> WORK TASK: Restate word for word the lines that begin the listing and end with the line holding "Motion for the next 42".

> DATASET:
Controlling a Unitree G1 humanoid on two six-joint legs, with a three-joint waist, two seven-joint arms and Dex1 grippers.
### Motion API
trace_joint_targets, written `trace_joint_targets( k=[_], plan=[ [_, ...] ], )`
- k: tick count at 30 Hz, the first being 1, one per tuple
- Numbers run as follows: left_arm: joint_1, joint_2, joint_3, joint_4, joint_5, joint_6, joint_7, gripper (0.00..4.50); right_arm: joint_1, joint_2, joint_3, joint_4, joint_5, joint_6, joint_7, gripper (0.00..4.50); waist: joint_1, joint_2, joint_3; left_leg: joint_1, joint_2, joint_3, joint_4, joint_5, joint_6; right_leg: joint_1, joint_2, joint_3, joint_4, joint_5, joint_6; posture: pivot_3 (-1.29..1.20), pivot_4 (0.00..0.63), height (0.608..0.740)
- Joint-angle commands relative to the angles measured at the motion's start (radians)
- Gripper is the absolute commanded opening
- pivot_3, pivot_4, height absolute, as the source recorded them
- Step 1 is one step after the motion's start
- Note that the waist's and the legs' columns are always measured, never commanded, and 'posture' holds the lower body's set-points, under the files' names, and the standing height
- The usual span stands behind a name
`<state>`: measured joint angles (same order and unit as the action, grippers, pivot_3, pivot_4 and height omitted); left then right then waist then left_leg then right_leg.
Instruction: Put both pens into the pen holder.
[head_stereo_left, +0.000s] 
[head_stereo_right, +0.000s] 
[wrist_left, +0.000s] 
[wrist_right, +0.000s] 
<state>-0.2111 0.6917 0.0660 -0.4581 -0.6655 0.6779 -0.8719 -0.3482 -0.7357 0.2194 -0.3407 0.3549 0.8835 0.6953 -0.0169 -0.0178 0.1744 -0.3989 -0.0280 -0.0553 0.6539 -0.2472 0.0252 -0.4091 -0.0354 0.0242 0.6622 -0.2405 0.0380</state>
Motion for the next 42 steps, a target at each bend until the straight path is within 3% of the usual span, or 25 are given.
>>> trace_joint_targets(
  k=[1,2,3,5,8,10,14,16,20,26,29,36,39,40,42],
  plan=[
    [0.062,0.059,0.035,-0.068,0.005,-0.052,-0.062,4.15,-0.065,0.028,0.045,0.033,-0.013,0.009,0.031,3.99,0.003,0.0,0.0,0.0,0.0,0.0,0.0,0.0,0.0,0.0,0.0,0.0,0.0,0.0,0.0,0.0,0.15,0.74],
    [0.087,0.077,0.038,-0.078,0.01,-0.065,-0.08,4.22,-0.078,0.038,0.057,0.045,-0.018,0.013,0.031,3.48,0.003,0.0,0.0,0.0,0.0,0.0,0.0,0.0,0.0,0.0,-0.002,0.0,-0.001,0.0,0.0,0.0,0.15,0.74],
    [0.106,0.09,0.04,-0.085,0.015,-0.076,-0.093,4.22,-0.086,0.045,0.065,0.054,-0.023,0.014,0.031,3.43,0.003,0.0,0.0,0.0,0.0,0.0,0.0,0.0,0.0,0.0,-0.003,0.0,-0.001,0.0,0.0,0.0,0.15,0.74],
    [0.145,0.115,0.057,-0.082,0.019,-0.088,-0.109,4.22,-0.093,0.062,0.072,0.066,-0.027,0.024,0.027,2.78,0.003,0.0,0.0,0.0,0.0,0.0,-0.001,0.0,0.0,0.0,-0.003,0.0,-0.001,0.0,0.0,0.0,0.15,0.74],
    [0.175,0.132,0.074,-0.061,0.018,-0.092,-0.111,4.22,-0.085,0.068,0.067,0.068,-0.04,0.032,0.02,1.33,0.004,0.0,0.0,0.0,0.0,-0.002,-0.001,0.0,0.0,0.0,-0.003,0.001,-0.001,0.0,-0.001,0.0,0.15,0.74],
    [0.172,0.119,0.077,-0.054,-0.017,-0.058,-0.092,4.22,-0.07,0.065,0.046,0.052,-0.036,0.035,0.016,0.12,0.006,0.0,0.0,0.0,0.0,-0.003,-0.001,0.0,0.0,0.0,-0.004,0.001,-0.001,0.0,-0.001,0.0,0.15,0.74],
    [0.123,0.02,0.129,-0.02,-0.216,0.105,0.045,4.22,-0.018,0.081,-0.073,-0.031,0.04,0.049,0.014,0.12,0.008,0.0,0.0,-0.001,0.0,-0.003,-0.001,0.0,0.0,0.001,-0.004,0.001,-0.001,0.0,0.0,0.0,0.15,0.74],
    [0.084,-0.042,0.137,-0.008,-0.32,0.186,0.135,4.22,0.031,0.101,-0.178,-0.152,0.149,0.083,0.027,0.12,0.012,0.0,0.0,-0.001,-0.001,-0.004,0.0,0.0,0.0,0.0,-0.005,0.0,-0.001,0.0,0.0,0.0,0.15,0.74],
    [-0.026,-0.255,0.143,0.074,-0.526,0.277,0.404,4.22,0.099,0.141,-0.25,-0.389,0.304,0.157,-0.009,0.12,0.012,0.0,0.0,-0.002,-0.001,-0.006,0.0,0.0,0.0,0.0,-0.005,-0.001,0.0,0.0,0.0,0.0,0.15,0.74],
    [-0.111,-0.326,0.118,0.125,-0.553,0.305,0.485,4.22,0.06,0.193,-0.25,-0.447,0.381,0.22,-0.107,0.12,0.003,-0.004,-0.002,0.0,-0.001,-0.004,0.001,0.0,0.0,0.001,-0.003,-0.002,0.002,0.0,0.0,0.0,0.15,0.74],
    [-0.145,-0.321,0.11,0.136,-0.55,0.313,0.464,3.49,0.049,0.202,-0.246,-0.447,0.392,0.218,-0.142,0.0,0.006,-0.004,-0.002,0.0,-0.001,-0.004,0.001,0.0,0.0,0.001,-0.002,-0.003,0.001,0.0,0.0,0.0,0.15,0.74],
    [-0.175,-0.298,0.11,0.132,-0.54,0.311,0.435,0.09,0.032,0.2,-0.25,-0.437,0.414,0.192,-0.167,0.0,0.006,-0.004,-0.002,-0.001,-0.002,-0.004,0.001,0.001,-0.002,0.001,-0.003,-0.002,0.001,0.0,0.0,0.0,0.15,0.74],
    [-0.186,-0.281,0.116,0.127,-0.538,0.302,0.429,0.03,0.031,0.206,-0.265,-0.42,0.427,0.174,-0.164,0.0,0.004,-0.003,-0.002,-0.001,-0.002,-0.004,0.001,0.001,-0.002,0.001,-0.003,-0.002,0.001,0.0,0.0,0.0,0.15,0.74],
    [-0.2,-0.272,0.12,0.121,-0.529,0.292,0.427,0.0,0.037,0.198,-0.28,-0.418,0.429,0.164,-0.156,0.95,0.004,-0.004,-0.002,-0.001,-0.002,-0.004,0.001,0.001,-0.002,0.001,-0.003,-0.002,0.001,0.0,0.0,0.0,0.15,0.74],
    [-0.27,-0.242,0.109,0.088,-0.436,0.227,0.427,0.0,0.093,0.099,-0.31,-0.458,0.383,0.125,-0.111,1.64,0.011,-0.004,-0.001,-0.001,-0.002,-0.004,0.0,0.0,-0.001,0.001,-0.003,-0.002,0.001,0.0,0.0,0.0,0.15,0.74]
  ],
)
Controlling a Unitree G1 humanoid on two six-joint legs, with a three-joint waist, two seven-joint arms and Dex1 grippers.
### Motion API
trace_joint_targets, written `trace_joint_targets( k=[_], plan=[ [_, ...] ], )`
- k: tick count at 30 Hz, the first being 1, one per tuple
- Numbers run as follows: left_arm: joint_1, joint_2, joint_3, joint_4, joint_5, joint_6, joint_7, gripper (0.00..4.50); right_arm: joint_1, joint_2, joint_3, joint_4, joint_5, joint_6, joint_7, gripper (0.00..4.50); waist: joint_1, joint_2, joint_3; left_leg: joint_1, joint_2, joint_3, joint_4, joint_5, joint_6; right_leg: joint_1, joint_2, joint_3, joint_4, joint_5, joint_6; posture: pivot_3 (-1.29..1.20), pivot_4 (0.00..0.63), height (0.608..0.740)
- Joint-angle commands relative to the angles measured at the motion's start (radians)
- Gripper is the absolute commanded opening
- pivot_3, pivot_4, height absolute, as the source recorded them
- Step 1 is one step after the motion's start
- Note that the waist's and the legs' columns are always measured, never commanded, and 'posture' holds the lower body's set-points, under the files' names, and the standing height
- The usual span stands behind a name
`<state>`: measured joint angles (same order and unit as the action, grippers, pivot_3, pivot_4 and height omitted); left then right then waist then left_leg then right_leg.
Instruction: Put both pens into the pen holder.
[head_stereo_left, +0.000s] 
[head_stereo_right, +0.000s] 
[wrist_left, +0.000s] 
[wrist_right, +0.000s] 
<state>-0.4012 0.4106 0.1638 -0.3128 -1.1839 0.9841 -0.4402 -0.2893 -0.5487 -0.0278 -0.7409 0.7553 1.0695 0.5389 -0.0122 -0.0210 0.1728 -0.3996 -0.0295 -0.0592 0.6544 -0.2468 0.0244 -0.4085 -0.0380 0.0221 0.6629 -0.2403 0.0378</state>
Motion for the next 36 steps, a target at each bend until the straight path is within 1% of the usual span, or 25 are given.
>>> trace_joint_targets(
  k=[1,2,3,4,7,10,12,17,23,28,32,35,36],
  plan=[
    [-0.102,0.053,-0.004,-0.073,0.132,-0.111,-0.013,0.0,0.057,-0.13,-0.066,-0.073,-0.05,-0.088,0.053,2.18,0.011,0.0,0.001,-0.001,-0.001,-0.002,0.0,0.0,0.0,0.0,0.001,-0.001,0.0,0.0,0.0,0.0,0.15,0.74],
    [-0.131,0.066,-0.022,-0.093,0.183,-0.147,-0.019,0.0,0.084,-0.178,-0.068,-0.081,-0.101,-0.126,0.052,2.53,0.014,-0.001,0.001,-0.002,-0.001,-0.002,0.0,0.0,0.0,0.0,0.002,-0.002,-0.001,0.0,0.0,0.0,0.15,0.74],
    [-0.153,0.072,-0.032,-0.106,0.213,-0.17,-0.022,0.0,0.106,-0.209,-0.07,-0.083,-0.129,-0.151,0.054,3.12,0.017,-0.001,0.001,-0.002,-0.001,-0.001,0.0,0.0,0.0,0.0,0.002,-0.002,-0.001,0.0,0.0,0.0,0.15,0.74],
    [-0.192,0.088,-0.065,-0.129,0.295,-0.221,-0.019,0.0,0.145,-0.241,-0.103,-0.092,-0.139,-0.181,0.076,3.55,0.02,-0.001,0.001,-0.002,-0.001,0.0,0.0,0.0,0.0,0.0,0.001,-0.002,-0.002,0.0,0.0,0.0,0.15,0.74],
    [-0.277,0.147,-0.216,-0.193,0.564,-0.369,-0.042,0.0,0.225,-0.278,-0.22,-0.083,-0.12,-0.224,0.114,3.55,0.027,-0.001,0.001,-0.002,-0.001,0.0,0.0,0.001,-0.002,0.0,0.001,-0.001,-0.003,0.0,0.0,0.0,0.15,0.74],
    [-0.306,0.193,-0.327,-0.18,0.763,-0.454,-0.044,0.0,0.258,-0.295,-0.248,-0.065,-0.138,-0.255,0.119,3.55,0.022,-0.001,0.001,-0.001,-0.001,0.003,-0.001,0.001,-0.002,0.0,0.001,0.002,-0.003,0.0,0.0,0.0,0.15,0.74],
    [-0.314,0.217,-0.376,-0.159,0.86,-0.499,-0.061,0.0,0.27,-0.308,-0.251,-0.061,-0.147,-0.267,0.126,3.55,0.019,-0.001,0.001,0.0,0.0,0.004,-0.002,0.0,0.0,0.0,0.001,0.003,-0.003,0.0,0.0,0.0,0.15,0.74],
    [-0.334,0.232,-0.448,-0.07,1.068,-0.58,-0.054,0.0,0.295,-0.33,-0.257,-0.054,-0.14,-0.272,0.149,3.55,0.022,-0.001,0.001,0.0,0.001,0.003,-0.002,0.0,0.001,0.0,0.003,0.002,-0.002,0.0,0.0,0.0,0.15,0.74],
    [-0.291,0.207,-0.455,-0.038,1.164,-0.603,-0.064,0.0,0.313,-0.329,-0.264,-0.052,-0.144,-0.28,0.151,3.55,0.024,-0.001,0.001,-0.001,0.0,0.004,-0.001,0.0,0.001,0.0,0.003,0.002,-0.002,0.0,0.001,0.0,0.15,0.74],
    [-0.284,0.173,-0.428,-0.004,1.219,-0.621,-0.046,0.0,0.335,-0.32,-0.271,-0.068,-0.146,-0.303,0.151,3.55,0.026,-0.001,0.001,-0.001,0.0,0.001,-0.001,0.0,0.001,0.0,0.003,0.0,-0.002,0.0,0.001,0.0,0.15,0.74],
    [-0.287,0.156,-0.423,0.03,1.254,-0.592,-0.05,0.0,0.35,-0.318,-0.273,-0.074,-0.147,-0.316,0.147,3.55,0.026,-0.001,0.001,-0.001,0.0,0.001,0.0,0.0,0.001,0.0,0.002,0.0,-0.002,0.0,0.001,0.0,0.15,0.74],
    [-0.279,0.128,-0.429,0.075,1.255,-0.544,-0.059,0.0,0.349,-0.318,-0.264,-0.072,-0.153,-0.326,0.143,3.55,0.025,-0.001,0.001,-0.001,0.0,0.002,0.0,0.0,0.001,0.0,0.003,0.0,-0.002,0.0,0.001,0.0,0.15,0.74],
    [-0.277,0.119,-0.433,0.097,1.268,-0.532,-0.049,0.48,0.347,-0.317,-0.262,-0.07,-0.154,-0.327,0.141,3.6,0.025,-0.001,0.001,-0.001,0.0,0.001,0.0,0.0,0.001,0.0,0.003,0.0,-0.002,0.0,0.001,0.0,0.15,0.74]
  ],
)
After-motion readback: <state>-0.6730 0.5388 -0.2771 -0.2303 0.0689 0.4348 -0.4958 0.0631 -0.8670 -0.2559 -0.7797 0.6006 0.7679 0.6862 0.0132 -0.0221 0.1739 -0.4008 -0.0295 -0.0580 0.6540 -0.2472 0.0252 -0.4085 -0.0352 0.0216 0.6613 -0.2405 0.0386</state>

> THE ANSWER:
Controlling a Unitree G1 humanoid on two six-joint legs, with a three-joint waist, two seven-joint arms and Dex1 grippers.
### Motion API
trace_joint_targets, written `trace_joint_targets( k=[_], plan=[ [_, ...] ], )`
- k: tick count at 30 Hz, the first being 1, one per tuple
- Numbers run as follows: left_arm: joint_1, joint_2, joint_3, joint_4, joint_5, joint_6, joint_7, gripper (0.00..4.50); right_arm: joint_1, joint_2, joint_3, joint_4, joint_5, joint_6, joint_7, gripper (0.00..4.50); waist: joint_1, joint_2, joint_3; left_leg: joint_1, joint_2, joint_3, joint_4, joint_5, joint_6; right_leg: joint_1, joint_2, joint_3, joint_4, joint_5, joint_6; posture: pivot_3 (-1.29..1.20), pivot_4 (0.00..0.63), height (0.608..0.740)
- Joint-angle commands relative to the angles measured at the motion's start (radians)
- Gripper is the absolute commanded opening
- pivot_3, pivot_4, height absolute, as the source recorded them
- Step 1 is one step after the motion's start
- Note that the waist's and the legs' columns are always measured, never commanded, and 'posture' holds the lower body's set-points, under the files' names, and the standing height
- The usual span stands behind a name
`<state>`: measured joint angles (same order and unit as the action, grippers, pivot_3, pivot_4 and height omitted); left then right then waist then left_leg then right_leg.
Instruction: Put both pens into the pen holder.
[head_stereo_left, +0.000s] 
[head_stereo_right, +0.000s] 
[wrist_left, +0.000s] 
[wrist_right, +0.000s] 
<state>-0.2111 0.6917 0.0660 -0.4581 -0.6655 0.6779 -0.8719 -0.3482 -0.7357 0.2194 -0.3407 0.3549 0.8835 0.6953 -0.0169 -0.0178 0.1744 -0.3989 -0.0280 -0.0553 0.6539 -0.2472 0.0252 -0.4091 -0.0354 0.0242 0.6622 -0.2405 0.0380</state>
Motion for the next 42 steps, a target at each bend until the straight path is within 3% of the usual span, or 25 are given.

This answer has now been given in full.